Gazeteler ve televizyonlar her gün kadına şiddeti, kadın cinayetlerini sayfa sayfa verirlerken, Bakan Ramazanoğlu'nun kadına şiddet ve aile mefhumunun korunması konusunda söyleyecekleri bitmemişti; İşte o cümleleri; "Kadına şiddet problemin son noktası. Önce problemi iyi teşhis etmemiz için ailenin içine bakmamız lazım. Nasıl ve nereden başlıyor ailede problem, buna bakmak gerekiyor. Tespiti doğru yapamazsanız, problem şiddet olarak tezahür eder. Kadının dövülmesi, en sonunda öldürülmesi… Ama orası son nokta zaten. Sadece kadına değil, toplumsal şiddeti de göz ardı etmemek gerekiyor. Bir kere her türlü şiddeti sıfır tolerans diyoruz. Aile içinde kadına, yaşlıya, çocuğa, engellilere şiddet de unutulmamalı. Pasif şiddet de var, bir insanı yok sayarsınız, sözelle, onurunu parçalarsınız bu da şiddettir.”

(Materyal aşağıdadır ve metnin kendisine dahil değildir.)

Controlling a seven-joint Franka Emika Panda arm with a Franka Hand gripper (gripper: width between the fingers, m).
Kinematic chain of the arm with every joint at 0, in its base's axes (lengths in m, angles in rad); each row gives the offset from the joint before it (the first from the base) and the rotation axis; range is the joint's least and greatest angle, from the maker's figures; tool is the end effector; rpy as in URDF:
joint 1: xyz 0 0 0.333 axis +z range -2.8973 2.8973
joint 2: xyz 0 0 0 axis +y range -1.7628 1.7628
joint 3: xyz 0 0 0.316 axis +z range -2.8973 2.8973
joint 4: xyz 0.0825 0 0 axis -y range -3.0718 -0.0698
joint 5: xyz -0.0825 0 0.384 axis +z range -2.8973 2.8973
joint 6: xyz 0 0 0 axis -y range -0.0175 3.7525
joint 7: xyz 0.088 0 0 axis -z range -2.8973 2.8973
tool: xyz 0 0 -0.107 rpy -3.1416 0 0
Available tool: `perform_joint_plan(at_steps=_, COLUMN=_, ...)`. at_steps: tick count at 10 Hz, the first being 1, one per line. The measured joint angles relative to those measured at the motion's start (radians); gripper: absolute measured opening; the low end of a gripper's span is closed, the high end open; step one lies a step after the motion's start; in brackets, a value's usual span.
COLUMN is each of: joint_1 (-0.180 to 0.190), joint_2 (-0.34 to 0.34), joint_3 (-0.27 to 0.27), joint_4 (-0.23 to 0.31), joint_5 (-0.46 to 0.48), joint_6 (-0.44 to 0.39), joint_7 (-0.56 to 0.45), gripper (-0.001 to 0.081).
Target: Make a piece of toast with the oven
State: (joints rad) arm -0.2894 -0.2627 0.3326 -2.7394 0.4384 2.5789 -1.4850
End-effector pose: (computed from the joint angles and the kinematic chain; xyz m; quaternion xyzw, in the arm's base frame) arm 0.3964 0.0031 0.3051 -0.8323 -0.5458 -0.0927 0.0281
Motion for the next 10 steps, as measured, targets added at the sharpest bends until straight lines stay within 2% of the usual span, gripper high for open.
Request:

AİLE ODAKLI ÇÖZÜM PROJELERİ
Bir düşüncesi vardı, bu da Türkiye’nin sosyal risk haritası idi. Her ildeki o sosyal problemlere göre reçeteleri olacaktı. Aile danışmanlarından söz etti, aile hekimliği gibi… Ciddi ve büyük bir proje olarak değerlendiriyordu sayın Ramazanoğlu. Birkaç pilot ilde başlamıştı uygulama. Devamını kendisinden dinleyelim; “Bu projeyi hem yaygınlaştıracak, hem de geliştireceğiz. Her 3 veya 5 bin aileye bir aile danışmanı tahsis edilecek. Bu bir klinik veya sosyal psikoloğu ile gerçekleşecek. Ailelerden sorumlu olacak, kapıyı çalacak, içeri girecek ve daha o ailede şiddet oluşmadan, yaşlı, çocuk, eğitim başarısızlığı veya ekonomik sorun mu var, bunları görüp, tespit edip rehberlik hizmeti verilecek. Konuşabilir bir eğitim verilmiş olacak.”
Bakan sayın Ramazanoğlu, donanımlı, bir anne, bir kadın olması hesabıyla da kadına şiddeti tasvip etmese de, önlemek, önüne geçmek için ciddi projeler peşinde iken, hızına yetişmek mümkün olmadı. Son cümle olarak röportajı bağlayacak olursak, özellikle kadına şiddete konusundaki ayağı yere basan projeleri, çıkacak olan Özgecen Yasası ile önüne geçilmiş olacak ki, kendisini çok zor ve sorumluluk gerektiren bir görev beklediğini hatırlatmak isteriz.
Son olarak, eşinin memleketi de olsa kendisinin de çok sevdiği Kahramanmaraşlılara selamı var.